_ASSIGNMENT_
In the records below, pick out all lines containing the word "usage".

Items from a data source
···

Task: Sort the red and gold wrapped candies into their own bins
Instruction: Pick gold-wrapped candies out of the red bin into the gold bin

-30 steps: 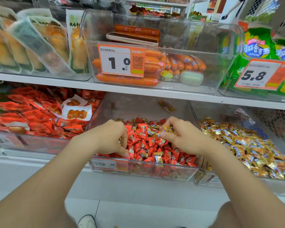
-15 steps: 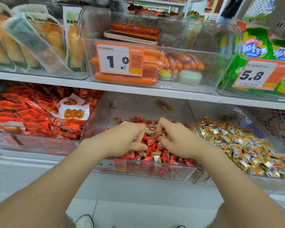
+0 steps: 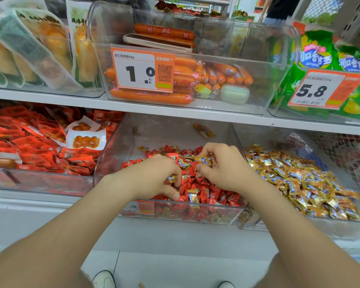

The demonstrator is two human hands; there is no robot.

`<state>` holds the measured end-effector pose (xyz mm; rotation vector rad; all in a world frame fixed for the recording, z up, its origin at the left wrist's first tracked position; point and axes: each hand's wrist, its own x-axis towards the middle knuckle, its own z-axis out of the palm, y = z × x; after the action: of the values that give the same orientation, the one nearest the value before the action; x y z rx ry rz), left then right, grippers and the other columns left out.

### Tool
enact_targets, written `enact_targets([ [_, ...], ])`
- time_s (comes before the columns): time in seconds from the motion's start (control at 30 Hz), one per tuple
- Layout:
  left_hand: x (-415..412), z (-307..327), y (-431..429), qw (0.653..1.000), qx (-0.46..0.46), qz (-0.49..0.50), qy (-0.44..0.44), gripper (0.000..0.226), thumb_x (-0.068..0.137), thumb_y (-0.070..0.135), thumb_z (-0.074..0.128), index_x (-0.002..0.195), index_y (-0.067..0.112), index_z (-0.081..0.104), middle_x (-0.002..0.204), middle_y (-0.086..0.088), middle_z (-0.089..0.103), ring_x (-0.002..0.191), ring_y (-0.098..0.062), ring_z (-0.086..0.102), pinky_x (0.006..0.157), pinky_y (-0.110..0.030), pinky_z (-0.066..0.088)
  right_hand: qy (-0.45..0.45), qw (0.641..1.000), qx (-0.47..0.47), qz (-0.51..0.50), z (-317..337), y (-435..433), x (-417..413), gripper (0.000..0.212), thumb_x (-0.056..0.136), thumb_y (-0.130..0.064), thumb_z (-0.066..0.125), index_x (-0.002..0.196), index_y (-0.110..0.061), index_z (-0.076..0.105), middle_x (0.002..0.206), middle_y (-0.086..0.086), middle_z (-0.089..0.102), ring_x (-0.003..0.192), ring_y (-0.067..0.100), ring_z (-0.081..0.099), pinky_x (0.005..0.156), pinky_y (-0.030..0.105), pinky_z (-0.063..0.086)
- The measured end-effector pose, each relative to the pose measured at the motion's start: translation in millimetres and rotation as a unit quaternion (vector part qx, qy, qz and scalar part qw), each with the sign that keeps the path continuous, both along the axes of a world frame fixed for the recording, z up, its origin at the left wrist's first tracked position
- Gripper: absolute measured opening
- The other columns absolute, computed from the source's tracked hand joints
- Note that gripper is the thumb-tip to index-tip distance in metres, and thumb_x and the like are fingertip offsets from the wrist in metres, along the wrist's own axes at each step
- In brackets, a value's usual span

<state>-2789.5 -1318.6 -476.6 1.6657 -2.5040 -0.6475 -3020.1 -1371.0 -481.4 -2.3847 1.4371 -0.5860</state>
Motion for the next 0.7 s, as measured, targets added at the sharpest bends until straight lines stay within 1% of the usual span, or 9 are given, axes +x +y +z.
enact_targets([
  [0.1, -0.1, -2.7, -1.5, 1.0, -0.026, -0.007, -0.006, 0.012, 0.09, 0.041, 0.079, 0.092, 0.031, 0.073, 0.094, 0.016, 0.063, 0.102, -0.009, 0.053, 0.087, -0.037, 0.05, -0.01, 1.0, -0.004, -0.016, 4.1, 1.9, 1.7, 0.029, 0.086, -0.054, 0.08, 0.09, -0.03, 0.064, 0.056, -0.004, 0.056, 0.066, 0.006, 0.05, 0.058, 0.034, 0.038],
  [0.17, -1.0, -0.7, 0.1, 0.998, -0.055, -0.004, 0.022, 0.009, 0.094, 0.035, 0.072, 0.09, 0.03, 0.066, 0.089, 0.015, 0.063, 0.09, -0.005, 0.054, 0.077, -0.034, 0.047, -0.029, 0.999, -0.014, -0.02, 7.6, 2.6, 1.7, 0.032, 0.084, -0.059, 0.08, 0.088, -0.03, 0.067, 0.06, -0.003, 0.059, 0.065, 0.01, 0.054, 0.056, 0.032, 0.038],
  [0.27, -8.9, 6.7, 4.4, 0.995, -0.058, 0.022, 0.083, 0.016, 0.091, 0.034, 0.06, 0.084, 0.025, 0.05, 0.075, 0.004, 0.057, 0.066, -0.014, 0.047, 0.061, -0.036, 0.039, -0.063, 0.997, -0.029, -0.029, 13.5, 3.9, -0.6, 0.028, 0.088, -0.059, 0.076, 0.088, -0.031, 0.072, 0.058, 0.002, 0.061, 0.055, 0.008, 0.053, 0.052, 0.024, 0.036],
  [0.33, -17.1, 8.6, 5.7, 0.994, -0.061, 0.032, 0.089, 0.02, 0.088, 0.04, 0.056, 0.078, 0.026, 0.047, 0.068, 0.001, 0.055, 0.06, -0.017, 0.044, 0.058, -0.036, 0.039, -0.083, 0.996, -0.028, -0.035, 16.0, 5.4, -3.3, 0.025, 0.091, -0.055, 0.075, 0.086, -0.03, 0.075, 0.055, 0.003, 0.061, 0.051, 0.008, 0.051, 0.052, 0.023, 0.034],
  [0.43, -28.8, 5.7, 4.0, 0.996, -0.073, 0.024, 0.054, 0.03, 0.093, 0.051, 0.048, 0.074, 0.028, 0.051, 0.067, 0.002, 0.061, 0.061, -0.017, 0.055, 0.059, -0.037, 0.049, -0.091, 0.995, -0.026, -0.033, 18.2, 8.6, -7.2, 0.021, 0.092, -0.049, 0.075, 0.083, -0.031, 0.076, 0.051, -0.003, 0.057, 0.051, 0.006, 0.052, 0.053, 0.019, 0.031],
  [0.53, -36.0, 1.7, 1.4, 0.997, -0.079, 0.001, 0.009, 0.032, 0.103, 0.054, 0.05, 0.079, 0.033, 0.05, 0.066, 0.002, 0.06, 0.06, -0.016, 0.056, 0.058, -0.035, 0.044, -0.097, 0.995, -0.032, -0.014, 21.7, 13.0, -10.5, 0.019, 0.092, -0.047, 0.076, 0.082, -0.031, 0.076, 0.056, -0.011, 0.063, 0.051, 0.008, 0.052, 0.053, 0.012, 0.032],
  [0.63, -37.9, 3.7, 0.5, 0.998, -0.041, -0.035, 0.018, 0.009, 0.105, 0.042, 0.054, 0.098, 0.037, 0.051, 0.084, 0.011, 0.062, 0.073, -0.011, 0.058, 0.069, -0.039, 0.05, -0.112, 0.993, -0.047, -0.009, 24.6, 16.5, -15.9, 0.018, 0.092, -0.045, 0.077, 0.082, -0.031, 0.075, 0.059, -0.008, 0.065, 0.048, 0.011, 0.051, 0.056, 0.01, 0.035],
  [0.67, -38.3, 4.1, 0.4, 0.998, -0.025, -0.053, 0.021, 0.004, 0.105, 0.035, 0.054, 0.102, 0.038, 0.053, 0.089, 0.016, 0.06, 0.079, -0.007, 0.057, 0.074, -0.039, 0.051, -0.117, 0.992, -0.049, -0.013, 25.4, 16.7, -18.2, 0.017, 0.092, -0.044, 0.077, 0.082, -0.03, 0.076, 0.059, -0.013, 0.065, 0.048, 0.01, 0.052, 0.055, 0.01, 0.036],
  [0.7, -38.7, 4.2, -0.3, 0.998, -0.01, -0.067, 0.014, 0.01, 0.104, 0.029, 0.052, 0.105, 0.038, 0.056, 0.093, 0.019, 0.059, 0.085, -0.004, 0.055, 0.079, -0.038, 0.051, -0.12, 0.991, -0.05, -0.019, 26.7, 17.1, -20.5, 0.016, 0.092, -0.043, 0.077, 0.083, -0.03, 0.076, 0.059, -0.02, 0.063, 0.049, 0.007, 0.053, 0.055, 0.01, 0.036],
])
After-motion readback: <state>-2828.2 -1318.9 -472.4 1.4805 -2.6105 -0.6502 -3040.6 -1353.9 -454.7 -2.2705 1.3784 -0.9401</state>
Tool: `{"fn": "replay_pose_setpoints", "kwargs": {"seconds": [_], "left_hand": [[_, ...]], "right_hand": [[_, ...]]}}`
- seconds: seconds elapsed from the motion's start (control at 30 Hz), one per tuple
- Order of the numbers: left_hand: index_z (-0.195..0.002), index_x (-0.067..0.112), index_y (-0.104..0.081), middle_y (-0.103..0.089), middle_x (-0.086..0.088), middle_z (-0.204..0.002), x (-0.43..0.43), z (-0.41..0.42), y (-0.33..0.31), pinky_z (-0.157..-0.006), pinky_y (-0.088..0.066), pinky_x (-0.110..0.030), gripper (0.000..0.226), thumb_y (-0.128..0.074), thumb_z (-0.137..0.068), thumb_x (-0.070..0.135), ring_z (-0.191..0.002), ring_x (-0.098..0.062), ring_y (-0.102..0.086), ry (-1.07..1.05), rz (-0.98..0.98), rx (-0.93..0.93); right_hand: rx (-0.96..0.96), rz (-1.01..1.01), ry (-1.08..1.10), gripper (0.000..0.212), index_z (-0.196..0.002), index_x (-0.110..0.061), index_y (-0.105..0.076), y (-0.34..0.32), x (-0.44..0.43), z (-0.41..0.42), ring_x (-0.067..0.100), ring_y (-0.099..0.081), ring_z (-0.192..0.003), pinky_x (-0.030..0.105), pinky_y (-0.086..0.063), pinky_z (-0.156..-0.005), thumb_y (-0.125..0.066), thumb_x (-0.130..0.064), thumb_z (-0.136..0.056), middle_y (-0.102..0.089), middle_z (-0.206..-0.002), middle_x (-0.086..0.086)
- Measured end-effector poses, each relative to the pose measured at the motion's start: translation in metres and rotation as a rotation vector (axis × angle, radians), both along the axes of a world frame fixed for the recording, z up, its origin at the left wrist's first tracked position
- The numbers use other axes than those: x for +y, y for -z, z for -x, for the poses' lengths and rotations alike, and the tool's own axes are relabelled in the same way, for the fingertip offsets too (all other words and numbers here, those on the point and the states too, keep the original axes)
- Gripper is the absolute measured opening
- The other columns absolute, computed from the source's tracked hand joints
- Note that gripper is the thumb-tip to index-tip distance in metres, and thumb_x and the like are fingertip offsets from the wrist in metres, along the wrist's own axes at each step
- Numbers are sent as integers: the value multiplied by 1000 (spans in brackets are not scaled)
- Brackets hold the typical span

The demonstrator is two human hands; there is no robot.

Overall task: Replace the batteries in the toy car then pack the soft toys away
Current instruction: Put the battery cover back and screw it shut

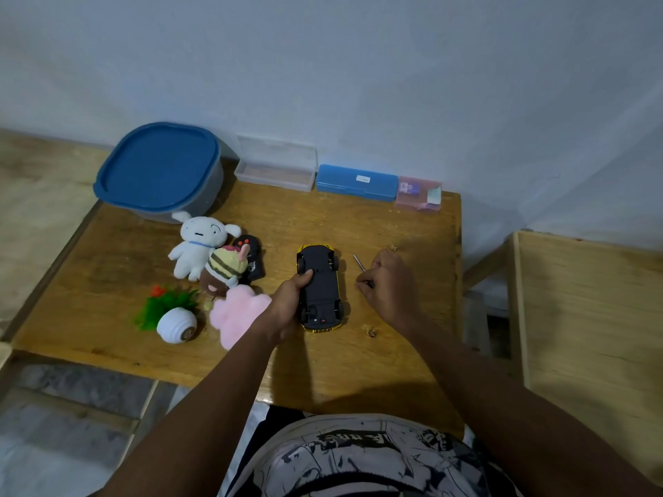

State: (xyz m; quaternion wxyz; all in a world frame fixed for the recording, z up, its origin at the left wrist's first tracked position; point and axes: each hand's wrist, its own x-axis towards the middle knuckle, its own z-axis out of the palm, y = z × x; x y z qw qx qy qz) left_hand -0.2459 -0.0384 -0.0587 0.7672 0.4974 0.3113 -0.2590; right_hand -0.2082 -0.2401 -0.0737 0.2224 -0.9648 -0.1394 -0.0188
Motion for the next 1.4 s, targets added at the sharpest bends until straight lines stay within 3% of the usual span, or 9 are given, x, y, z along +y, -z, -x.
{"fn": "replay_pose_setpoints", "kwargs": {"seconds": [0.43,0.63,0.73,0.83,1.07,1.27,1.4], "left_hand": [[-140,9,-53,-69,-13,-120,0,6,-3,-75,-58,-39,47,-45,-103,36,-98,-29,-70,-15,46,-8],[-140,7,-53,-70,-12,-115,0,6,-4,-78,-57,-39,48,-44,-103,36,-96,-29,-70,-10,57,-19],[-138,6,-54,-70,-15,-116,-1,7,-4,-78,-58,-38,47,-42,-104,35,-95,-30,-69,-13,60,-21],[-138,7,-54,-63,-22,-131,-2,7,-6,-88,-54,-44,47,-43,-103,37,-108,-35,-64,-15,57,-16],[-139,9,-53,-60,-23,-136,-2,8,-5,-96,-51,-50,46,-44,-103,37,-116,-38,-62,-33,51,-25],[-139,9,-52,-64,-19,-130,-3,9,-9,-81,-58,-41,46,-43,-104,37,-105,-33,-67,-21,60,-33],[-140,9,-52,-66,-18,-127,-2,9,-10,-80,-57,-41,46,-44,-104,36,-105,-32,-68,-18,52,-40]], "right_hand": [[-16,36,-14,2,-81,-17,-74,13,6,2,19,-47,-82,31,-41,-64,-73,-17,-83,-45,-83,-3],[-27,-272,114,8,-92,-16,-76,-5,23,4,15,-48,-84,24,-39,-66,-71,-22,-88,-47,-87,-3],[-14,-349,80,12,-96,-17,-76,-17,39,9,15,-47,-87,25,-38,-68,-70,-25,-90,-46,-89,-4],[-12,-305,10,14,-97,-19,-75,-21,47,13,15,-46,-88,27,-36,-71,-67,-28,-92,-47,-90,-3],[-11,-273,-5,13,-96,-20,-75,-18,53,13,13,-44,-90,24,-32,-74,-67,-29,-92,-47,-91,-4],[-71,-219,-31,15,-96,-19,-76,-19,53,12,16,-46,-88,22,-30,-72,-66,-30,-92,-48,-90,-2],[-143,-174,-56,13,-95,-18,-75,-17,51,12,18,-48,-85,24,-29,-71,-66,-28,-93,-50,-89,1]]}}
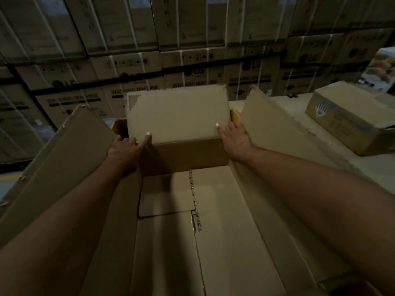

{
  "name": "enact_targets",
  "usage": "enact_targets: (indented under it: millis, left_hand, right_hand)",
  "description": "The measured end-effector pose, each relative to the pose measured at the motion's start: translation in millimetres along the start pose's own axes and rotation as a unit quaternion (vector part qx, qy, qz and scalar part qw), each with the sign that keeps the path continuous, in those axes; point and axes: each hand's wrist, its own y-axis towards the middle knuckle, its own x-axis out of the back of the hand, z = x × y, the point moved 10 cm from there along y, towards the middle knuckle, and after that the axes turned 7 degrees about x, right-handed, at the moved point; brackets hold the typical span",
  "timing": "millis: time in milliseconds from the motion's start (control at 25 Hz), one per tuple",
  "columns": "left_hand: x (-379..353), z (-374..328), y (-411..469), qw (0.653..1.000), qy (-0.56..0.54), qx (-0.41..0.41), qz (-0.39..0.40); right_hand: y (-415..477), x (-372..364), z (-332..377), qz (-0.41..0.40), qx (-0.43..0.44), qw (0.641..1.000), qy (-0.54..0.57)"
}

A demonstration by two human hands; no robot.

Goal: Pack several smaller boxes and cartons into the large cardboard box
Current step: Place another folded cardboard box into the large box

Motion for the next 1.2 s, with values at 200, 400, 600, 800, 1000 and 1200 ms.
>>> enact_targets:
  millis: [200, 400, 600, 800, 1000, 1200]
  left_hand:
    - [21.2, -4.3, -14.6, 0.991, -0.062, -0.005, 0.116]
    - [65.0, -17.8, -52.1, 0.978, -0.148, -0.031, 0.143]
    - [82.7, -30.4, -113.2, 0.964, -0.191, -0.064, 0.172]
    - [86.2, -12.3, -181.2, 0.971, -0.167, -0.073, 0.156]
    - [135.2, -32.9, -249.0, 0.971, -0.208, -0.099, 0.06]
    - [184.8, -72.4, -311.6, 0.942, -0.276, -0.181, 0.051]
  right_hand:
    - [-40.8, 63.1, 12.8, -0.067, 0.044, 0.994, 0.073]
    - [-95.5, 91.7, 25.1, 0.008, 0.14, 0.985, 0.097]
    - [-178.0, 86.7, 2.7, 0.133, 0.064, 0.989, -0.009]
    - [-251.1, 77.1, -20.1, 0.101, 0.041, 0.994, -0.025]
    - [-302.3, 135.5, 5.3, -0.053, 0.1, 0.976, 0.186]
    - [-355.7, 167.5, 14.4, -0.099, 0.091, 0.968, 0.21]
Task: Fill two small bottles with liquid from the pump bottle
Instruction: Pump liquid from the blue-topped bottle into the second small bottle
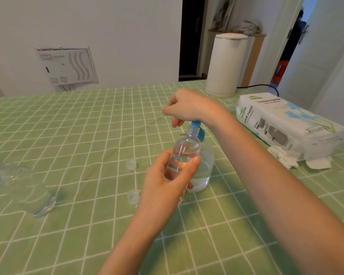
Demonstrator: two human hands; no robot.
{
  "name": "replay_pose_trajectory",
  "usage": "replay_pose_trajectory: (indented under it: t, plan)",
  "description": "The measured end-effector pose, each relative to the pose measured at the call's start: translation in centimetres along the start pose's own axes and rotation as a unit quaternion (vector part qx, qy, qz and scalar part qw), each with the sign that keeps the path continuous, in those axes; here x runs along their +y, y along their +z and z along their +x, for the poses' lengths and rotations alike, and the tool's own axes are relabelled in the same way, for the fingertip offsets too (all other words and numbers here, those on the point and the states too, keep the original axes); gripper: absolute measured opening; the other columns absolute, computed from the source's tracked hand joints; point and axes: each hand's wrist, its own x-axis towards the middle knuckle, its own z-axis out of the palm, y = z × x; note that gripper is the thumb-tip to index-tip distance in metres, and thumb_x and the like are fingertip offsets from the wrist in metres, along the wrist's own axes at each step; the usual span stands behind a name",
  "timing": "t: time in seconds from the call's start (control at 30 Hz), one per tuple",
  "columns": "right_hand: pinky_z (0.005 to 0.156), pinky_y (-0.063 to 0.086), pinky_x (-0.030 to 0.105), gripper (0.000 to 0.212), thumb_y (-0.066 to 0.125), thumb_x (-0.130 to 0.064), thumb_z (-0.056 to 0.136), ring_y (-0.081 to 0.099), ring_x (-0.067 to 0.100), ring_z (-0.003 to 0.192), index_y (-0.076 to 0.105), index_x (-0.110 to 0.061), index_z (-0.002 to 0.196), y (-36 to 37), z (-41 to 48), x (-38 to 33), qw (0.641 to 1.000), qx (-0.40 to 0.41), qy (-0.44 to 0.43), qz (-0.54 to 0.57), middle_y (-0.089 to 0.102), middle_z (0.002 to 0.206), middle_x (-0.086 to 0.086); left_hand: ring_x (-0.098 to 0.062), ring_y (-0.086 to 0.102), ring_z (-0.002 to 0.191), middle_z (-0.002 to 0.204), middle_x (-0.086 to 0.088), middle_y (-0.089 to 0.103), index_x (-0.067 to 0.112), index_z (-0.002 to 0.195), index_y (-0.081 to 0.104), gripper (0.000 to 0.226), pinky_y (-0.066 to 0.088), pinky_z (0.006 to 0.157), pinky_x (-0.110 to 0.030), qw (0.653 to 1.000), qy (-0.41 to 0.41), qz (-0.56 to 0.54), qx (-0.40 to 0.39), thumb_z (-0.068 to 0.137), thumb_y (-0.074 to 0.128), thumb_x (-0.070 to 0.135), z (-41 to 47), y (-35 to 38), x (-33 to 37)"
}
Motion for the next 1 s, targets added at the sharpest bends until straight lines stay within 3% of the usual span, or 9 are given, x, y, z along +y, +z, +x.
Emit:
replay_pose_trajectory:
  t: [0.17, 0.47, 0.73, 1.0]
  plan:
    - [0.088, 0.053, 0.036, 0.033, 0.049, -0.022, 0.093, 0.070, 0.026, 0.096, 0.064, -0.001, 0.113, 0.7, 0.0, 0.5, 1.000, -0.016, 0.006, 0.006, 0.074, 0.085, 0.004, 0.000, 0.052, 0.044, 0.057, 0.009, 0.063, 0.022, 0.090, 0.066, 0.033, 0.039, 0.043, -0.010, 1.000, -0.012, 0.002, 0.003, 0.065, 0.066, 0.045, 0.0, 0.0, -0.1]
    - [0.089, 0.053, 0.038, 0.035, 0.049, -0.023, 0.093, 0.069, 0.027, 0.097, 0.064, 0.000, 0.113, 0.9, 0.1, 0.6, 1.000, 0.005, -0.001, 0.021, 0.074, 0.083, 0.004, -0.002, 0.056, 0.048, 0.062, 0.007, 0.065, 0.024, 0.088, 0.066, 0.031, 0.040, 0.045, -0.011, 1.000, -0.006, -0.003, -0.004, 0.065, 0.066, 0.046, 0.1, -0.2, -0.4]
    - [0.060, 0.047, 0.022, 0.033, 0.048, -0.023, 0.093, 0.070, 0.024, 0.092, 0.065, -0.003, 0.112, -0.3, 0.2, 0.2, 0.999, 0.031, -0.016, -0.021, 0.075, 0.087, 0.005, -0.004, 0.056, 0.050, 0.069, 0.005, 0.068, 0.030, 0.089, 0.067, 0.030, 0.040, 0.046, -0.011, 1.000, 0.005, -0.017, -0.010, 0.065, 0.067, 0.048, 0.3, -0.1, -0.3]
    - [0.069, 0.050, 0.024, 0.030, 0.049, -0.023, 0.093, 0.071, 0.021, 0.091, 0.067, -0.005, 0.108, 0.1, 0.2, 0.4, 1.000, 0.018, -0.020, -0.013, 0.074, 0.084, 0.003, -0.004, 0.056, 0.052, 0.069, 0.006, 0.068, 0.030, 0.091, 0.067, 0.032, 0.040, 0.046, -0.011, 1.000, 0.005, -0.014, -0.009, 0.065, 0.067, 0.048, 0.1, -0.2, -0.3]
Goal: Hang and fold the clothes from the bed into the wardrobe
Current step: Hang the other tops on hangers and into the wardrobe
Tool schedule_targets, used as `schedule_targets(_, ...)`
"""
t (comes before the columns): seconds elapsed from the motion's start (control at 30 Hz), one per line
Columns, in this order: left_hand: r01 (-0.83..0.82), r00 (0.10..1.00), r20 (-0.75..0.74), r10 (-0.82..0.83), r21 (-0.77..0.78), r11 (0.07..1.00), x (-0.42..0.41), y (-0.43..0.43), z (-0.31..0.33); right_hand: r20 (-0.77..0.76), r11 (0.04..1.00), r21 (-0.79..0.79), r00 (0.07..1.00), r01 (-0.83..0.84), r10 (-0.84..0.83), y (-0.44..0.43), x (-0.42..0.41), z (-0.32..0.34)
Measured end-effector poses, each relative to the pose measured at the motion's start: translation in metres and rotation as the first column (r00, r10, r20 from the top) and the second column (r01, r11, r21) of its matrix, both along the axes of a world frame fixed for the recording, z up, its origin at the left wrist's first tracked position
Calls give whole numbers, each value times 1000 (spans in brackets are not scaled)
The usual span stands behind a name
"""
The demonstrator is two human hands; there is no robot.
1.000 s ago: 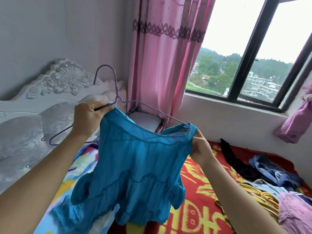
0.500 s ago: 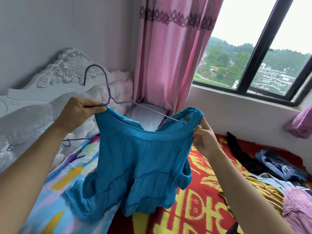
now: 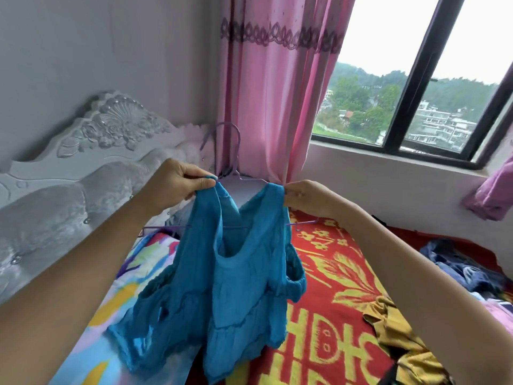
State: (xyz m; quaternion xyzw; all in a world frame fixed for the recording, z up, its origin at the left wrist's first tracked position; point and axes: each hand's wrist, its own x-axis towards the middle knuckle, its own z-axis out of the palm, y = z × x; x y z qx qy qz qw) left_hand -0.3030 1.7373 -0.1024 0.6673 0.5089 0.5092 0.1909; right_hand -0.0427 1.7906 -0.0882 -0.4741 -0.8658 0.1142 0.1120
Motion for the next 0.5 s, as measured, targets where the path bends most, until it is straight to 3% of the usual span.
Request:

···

_EXERCISE SOLUTION_
  "usage": "enact_targets: (indented under it: millis, left_hand, right_hand)",
  "usage": "replay_pose_trajectory: (indented under it: t, plan)",

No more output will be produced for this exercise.